Farmers’ livelihoods usually depend on crop yields that can be affected by unpredictable weather. When adverse weather strikes and results in a disappointing harvest, these farmers often rely on financial support from relatives in urban areas. As a result, rainfall index insurance—in which a payout is linked to an index of rainfall data in a region—has the potential to help reduce risk not only for farmers, but also for relatives working in urban settings. This insurance has been shown in other contexts to alleviate farmers’ risks and spur increased agricultural investment. One estimate suggests that as many as 700 million people in Africa could benefit from formal insurance, but take-up among people who could benefit from it is often low at market prices, with less than three percent of these potential beneficiaries using insurance products.1

Reasons for this low take-up may include financial illiteracy and a lack of trust in insurance providers among rural populations, which could be mitigated by marketing the product to urban dwellers who may have more familiarity and experience with insurance products. Increasing uptake of insurance at market prices in this way is a potentially more cost-effective way of increasing insurance coverage than providing subsidies for insurance, and could improve the welfare of both urban and rural participants.

Context of the Evaluation 

This study is taking place in Ouagadougou, Burkina Faso, and two neighboring rural regions (Centre Sud and Centre Ouest). Approximately 80 percent of Burkina Faso’s population lives in rural areas, where agriculture is the dominant economic activity. The evaluation builds on a pilot study with promising results that explored marketing rainfall insurance to urban migrants with relatives in rural areas engaged in farming, rather than marketing it directly to the farmers.

In the pilot, the number of urban dwellers reporting that a rural relative had asked for money doubled during periods of low rainfall (from 30 to 60 percent). The pilot found that demand was high for the insurance product marketed this way: 22 percent of urban relatives who were offered the insurance purchased it, and they were more likely to purchase it if the insurance policy specified that compensation would be paid directly to the rural farmer rather than to  the subscriber.

Initial data from this evaluation suggests that a large majority of rural households (about 83 percent) have a migrant relative.

Details of the Intervention 

Researchers are working with IPA and PlaNet Guarantee to design, market, and evaluate the impact of rainfall insurance among rural households and urban migrants.
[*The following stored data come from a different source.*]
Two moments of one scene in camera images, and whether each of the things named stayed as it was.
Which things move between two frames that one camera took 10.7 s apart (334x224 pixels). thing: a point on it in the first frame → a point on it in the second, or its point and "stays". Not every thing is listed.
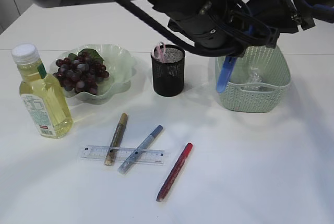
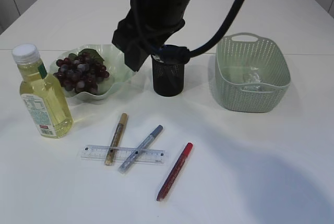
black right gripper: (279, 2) → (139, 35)
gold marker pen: (115, 142) stays
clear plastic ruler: (125, 154) stays
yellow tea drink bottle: (42, 93) stays
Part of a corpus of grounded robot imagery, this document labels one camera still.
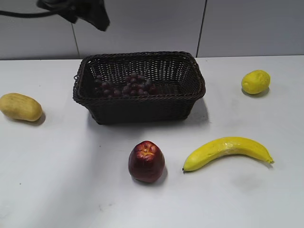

The study is measuring the demand for rainfall insurance among both groups and the economic impacts of having insurance, including how it affects rural households’ agricultural investments, production choices, and consumption of rural households, and how it affects urban migrants’ economic decisions  (including the financial support they provide to rural relatives).

In order to understand these impacts, 88 villages (comprising 1,760 participating households) and 1,037 migrants originating from those villages and currently living in Ouagadougou are being assigned to one of four groups:

  • Urban migrants: Insurance is being marketed to urban migrants but not to households of the village they migrated from.
  • Rural households: Insurance is being marketed to village households but not to their urban relatives.
  • Urban migrants and rural households: Both urban migrants and rural households are having insurance marketed to them.
  • Comparison group: Neither urban nor rural participants in this group are receiving insurance marketing. 

Researchers will conduct two rounds of surveys with participants—an initial survey in 2019, and a concluding survey in 2022—and will also draw on administrative data on insurance subscription from the implementing partner PlaNet Guarantee.

Results and Policy Lessons 

Project ongoing.

Sources

[1] Matul, M., McCord, J., Phily, C., and Harms, J. 2010. The Landscape of Microinsurance in Africa. International Labour Organization.